I read that several times and I don't understand.

I thought we were discussing methods to limit risk to a predetermined percentage of capital for each trade, but your comments indicate you're discussing the probability of my stop being hit. Have I misunderstood?

If trade A has a stop of 30 pips and trade B has a stop of 60 pips and I wish to limit my risk to the same fixed percentage for each trade, I will carry a position size for trade A double that for trade B. The probability of my stop being hit for either trade is a function of the performance of my trading methods, not my position size I would have thought.

Just had a thought as I write this: Are you saying a stop of 60 pips is less likely to be hit than one of 30 pips? If so, yes I understand and agree with your comments.
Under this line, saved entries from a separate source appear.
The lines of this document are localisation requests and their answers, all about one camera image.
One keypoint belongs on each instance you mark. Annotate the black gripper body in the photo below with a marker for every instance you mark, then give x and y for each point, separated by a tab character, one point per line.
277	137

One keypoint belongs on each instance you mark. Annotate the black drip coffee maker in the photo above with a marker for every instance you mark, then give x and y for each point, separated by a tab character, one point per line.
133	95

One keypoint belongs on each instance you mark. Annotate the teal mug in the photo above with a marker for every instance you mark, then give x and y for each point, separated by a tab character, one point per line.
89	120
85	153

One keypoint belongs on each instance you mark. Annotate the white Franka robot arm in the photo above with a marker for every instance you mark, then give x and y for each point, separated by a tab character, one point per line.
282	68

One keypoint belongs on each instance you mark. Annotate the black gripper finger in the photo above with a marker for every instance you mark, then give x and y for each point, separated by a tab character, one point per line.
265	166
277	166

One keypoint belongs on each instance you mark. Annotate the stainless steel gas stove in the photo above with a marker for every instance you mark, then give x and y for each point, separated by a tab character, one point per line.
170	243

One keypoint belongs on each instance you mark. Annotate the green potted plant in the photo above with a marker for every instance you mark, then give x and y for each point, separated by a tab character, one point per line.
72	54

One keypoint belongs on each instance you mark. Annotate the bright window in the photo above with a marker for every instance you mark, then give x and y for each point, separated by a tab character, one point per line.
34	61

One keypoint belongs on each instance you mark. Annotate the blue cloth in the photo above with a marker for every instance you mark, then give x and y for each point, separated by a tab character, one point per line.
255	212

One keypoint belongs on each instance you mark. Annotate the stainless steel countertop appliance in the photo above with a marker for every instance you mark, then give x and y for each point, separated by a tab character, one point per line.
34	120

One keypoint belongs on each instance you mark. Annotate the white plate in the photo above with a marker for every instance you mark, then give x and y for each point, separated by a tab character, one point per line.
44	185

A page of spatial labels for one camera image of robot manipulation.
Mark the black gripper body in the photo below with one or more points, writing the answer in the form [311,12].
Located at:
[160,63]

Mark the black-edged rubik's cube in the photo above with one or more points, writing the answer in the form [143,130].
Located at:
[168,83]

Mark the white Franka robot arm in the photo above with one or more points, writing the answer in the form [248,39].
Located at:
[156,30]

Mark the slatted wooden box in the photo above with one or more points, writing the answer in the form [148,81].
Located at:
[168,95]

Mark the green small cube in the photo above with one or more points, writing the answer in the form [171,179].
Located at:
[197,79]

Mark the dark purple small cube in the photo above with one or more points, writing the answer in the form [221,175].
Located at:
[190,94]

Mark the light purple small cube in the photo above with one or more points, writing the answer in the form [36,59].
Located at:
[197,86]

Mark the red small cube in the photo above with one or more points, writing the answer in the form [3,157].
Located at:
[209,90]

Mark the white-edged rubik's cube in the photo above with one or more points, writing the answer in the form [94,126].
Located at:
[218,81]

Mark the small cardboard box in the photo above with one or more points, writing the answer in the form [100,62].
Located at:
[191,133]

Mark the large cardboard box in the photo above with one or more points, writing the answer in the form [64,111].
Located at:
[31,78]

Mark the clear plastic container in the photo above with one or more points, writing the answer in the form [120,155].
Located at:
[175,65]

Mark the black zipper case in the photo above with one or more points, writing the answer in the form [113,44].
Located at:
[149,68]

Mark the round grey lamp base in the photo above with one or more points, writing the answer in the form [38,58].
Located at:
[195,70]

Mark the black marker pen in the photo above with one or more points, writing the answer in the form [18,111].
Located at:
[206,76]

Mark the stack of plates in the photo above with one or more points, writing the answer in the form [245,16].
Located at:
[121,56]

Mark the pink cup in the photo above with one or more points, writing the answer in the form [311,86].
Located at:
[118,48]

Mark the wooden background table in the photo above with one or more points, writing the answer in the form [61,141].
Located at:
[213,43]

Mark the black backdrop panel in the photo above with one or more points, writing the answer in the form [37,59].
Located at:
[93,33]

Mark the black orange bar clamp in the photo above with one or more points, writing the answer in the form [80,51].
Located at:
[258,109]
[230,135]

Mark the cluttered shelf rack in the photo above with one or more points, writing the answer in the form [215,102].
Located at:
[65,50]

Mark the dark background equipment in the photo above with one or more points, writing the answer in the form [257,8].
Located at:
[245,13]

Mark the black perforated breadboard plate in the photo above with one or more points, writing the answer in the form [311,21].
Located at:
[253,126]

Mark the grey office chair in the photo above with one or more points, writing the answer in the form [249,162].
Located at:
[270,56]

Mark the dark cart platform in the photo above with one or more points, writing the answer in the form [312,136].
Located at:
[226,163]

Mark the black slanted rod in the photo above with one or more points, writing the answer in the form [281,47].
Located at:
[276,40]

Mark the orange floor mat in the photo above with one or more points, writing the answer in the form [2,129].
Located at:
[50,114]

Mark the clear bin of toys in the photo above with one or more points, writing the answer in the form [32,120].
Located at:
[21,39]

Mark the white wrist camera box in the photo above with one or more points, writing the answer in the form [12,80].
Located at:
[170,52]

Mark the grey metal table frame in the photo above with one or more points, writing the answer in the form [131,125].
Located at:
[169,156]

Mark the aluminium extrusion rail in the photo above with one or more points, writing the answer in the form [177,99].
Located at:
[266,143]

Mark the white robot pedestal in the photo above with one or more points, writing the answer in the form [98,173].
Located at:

But if we use support and resistance levels or any other technical basis for setting stops, they are going to be within a band - and unlikely to gravitate around the same single value. For me trading the 15 minute charts on forex my stops are typically between 25 to 80 pips. Are you saying I should only take trades with the bigger stops (smaller position sizes) in order to increase my W:L ratio? If that is the case, surely my current W:L ratio needs to be known as does my average win per trade and average loss per trade as having more winners than I currently do with smaller position sizes (which I agree would probably be the case given your suggestion) would not necessarily yield a greater overall profit.

I'm stabbing in the dark here so would appreciate your comments.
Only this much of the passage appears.